Philadelphia’s Jefferson Hospital Discloses CRE Superbug Outbreak


Thomas Jefferson University Hospital is the “unnamed hospital” with the superbug outbreak previously disclosed by the Philadelphia Department of Public Health.

Jefferson Hospital disclosed its identity today. It declared that there was “no definitive link” between duodenoscopes and the superbugs, according to the Philadelphia Inquirer article.

The superbug outbreak occurred at the hospital in Philadelphia between 2013 and 2014. There are at least eight confirmed cases with two resulting in deaths. Because duodenoscopes are usually reused on subsequent patients, dozens, if not hundreds, of local patients may have been exposed.

CRE is a very serious infection. Early symptoms of CRE infection include fever and chills, chest pain, severe abdominal pain, trouble swallowing or breathing, nausea and vomiting and black or tarry stools. Patients with CRE infections can suffer sepsis, blood infections, the failure or loss of organs, and even death. CRE has a mortality rate as high as 40-50%. If you believe you may have contracted the dangerous bacteria, seek medical assistance immediately.

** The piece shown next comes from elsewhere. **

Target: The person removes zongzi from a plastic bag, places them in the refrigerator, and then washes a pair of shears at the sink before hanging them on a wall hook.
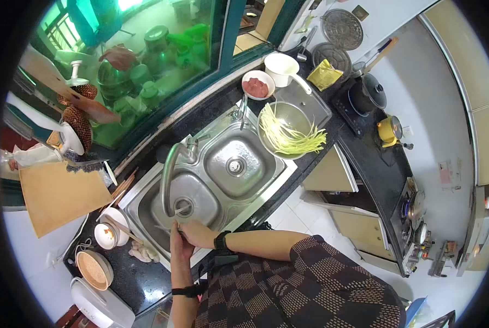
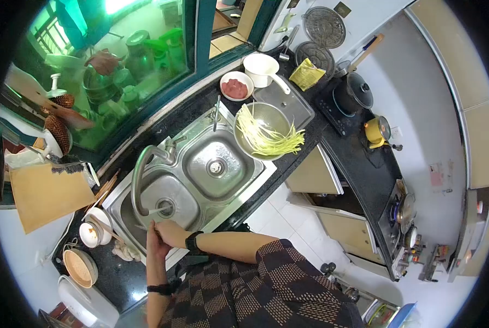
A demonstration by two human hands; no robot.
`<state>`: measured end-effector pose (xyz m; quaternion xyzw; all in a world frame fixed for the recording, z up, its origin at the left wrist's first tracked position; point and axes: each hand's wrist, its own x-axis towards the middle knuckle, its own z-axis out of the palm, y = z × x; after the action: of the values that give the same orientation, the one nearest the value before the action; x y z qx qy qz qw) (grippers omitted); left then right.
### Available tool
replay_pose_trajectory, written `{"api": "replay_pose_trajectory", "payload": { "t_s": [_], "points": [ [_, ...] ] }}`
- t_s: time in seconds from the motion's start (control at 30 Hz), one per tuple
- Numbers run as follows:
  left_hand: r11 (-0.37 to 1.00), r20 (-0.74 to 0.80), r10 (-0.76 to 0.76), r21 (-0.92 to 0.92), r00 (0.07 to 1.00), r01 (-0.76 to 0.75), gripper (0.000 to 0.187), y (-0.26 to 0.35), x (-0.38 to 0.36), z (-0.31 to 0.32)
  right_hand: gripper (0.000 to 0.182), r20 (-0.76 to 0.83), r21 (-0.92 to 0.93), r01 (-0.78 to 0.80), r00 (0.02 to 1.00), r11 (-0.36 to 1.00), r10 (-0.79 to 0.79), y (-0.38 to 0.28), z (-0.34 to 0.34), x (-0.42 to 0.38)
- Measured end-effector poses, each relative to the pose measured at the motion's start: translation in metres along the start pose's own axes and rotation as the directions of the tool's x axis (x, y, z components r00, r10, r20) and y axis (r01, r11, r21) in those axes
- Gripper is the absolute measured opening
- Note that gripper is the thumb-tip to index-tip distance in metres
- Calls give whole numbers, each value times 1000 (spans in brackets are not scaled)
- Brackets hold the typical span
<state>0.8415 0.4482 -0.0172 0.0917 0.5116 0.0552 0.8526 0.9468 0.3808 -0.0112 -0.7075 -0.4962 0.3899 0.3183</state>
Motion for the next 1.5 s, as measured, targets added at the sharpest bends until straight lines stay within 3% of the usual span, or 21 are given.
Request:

Despite Jefferson Hospital’s somewhat suspect denial of any link between the duodenoscopes and the outbreak, other hospitals have concluded that contaminated dudodenoscopes have been to blame for CRE superbug outbreaks at their facilities.

In 2012, the University of Pittsburgh Medical Center had a superbug outbreak. Following an investigation, officials from the hospital pointed to inadequate reprocessing of duodenoscopes between patients. It found that the sealed elevator channel on the devices was harboring the deadly bacteria and they were not adequately disinfected by the standard procedure for cleaning.

More recently, the disclosure of two deaths at an an LA hospital turned the public’s attention to the problem. The disclosure of the exposure of nearly 200 patients at UCLA Ronald Reagan Medical Center in Los Angeles sparked a media frenzy surrounding the medical devices.

A duodenoscope is a flexible, lighted tube that is threaded down the throat, through the stomach and into the small intestine of the patient. It is used in 500,000 procedures annually to help doctors diagnose medical problems. There are three manufacturers of duodenoscopes: Olympus, Pentax and Fujifilm.